喉咙有些发紧,侠士摇了摇头,红着脸被薛坚抱住又亲了一口。
两个人稀里糊涂地在一起,亲完抱完就各自回了住所。半夜,侠士听到敲窗户的声音,他将窗户一支,一个毛茸茸的脑袋冒出来,薛坚难为情地看着他:“我好想你。”
侠士的心化成了一滩水。
他们缩在一个被窝里聊了一整夜的天,侠士曾经也想过是不是重活一次,阿坚不一定会与自己在一起,可再接触了才发现,他们就是会被对方吸引。好不容易有睡意的时候,侠士忽然意识到一件重要的事情,他跟薛坚嘴唇贴着嘴唇,温热的气息交织在一起,小声道:“我们在一起的事,你先不要和别人说。”
薛坚迷迷瞪瞪:“为什么?”
“要是你父亲不同意……”
“是我喜欢你,和父亲又有什么关系。”
薛坚年纪尚轻,自然觉得有情饮水饱,可侠士不想因此让他与薛直生分,毕竟后者是他好不容易才救回来的人,也是薛坚最渴望得到认同的对象。他假装为难地看着薛坚:“可是你才十七,旁人定会以为是我引诱的你。”

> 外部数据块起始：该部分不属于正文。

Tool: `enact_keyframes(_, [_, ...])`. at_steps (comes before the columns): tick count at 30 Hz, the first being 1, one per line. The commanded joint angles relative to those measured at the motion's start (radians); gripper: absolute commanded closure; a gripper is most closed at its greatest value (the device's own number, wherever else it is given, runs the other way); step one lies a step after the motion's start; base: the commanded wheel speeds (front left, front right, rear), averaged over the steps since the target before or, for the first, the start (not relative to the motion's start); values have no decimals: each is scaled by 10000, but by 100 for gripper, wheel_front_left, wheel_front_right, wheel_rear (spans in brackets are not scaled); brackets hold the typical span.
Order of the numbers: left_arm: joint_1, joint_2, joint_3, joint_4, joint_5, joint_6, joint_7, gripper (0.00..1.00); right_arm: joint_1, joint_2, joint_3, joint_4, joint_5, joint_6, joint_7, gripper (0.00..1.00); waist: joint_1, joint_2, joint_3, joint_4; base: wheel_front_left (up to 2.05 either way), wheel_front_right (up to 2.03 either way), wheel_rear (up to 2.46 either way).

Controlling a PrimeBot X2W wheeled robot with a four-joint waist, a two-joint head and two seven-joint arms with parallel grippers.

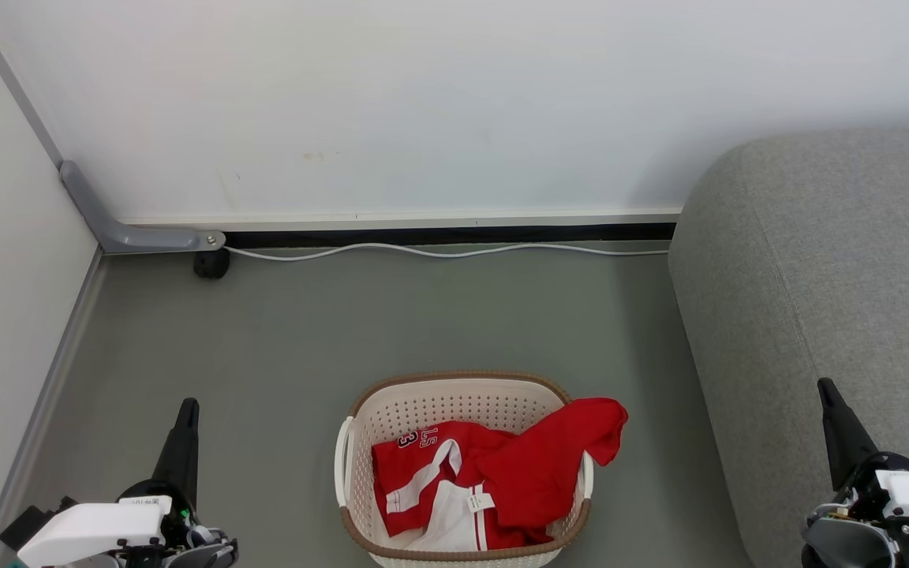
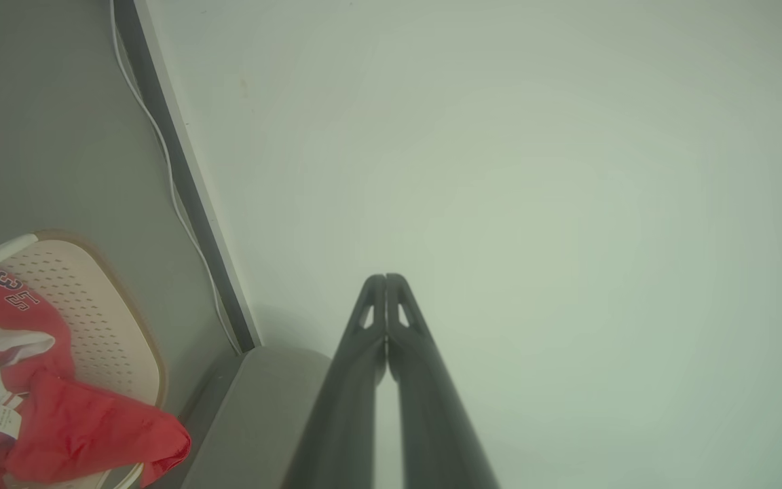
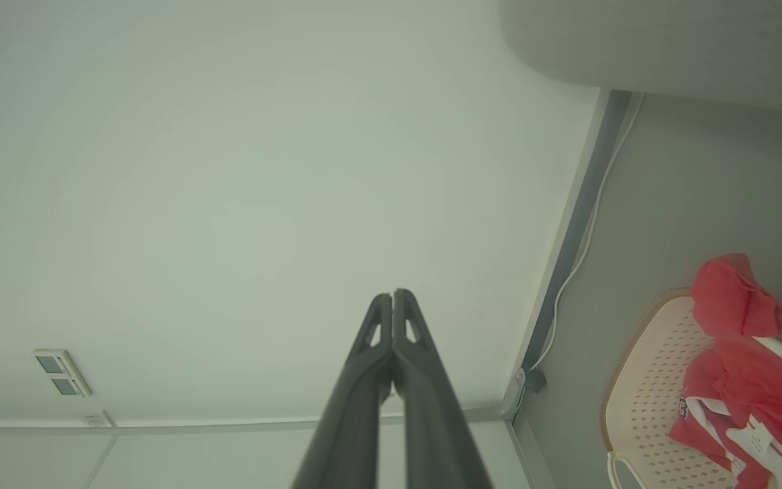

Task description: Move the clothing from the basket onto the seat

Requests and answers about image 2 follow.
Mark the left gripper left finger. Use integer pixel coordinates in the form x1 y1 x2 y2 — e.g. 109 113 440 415
282 274 388 489

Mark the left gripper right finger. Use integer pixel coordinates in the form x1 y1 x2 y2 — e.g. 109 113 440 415
387 274 500 489

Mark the red and white garment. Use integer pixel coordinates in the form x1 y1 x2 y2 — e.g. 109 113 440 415
4 370 192 487

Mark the grey fabric sofa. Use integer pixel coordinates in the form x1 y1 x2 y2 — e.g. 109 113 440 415
150 346 335 489

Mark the cream perforated laundry basket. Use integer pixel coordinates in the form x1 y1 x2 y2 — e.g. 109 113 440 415
0 231 168 489

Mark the black baseboard strip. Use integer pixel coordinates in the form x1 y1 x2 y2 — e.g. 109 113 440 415
113 0 260 354

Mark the white floor cable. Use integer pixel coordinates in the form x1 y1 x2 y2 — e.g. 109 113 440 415
109 0 244 355

“……又没关系,十七都可以娶妻生子了。”薛坚嘟嘟囔囔地抱住他的腰,用鼻尖去蹭他的脸颊。但他也不想因为自己让侠士蒙受不明不白的议论,反正他们相互喜欢,暂时不公开又怎样呢。他撒着娇问侠士又讨了几个吻,呼吸紊乱着说:“我答应你,等到你觉得合适的时候我们再公开。”
“但是,”他凑在侠士的耳边说,比起祈求更像是口气柔和的命令,“你可不要在这之前就离开我。”
他当时是怎么回应的呢?
侠士努力地回想,只记得自己信誓旦旦地说不会,又说了好些甜言蜜语,第二天去给薛直换药的时候,脸上的笑都收不住。